*What is being asked*.
Output exactly the lines that run from the top of the entries to the line holding "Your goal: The", including both of those lines.

(Material provided)

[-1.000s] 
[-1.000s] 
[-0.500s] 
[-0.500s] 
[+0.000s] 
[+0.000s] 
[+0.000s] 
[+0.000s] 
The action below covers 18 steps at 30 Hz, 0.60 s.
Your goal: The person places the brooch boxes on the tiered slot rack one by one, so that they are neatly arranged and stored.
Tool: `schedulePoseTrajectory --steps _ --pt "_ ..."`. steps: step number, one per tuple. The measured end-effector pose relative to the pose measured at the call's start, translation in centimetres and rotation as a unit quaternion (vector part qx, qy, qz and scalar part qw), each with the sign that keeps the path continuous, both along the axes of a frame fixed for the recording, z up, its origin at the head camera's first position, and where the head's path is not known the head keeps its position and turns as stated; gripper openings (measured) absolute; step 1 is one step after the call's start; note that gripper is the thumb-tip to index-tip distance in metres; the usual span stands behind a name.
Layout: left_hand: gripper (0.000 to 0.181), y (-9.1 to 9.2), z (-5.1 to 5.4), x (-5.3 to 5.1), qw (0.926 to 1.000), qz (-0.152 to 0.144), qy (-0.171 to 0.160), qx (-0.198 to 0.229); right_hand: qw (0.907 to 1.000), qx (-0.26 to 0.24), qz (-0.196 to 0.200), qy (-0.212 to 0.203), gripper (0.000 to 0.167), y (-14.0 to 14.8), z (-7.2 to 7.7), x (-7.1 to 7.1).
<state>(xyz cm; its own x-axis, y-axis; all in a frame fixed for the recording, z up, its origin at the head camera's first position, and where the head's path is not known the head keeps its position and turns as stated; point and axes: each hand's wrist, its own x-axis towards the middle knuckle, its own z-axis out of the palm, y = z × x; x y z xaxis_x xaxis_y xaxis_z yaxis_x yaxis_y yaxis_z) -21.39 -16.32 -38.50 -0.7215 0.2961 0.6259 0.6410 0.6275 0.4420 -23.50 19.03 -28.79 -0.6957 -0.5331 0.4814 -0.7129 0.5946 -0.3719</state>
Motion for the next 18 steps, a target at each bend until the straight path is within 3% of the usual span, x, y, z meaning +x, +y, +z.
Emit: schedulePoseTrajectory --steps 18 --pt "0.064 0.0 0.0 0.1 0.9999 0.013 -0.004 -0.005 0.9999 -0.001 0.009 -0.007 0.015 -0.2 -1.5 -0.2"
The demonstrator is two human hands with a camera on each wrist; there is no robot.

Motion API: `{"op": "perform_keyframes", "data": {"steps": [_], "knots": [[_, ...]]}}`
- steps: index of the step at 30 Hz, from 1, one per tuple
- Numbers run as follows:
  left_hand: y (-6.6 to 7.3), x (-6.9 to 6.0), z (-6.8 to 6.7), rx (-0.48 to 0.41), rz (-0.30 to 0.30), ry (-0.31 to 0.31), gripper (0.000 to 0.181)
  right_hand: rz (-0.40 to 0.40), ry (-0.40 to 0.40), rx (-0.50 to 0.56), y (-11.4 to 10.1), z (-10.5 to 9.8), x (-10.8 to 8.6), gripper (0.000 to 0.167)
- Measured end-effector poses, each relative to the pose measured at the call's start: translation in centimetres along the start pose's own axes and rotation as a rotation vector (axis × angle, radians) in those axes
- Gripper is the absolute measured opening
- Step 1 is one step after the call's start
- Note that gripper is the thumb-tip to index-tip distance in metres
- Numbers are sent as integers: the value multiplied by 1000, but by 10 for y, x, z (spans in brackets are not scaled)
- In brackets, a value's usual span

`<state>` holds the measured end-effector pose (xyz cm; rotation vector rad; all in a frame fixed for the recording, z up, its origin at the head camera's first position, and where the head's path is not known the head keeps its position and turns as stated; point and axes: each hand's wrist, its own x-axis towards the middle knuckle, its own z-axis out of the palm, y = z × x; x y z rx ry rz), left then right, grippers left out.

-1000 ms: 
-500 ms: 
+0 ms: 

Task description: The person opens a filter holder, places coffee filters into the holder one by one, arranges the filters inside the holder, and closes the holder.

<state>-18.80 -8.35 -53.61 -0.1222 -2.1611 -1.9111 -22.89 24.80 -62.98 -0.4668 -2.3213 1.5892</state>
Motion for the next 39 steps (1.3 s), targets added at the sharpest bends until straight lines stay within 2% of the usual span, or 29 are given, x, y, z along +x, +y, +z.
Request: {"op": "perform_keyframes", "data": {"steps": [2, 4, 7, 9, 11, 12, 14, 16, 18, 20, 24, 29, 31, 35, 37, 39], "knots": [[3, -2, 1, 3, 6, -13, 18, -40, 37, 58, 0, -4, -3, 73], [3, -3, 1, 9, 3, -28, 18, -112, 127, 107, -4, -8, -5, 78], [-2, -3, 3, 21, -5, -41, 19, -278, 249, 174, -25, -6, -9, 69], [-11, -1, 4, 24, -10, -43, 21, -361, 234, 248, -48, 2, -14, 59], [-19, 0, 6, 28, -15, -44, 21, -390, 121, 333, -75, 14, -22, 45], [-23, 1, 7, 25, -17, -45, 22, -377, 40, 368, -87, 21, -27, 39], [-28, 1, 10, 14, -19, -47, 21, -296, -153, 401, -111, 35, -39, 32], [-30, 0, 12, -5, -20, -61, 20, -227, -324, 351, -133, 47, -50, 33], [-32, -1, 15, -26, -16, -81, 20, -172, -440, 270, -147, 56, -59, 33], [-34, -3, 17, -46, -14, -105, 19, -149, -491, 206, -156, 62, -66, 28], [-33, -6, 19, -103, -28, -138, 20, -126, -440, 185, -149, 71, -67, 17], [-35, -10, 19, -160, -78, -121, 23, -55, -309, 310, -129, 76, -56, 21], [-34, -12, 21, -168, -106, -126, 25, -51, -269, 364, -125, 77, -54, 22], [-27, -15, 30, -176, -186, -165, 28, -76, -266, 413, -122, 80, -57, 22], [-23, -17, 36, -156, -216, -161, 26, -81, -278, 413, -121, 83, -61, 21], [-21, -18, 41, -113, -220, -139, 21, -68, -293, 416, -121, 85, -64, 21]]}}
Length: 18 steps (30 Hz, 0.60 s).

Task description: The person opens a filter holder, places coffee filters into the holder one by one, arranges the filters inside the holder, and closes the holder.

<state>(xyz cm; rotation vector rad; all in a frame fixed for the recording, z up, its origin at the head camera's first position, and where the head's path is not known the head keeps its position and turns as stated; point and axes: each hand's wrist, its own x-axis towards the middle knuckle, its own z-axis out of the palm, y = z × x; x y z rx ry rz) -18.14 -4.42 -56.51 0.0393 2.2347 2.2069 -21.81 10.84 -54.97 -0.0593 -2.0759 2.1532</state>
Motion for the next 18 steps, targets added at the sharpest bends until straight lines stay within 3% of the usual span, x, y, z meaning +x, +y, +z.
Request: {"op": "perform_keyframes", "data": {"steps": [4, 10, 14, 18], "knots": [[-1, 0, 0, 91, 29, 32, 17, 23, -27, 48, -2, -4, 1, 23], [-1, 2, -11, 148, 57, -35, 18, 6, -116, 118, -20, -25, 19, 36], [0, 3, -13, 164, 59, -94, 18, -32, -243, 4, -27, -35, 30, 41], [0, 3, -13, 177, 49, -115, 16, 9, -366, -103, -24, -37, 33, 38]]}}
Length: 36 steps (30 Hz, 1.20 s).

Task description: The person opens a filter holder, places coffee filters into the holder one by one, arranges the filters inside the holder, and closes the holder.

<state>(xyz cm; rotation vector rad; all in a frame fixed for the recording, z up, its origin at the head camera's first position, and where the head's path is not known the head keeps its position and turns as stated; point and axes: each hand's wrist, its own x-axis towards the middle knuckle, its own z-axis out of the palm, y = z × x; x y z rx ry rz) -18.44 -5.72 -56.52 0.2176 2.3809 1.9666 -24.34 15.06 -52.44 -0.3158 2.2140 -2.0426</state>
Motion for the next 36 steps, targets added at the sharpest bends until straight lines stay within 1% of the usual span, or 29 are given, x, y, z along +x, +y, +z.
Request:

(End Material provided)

*Solution*.
[-1.000s] 
[-1.000s] 
[-0.500s] 
[-0.500s] 
[+0.000s] 
[+0.000s] 
[+0.000s] 
[+0.000s] 
The action below covers 18 steps at 30 Hz, 0.60 s.
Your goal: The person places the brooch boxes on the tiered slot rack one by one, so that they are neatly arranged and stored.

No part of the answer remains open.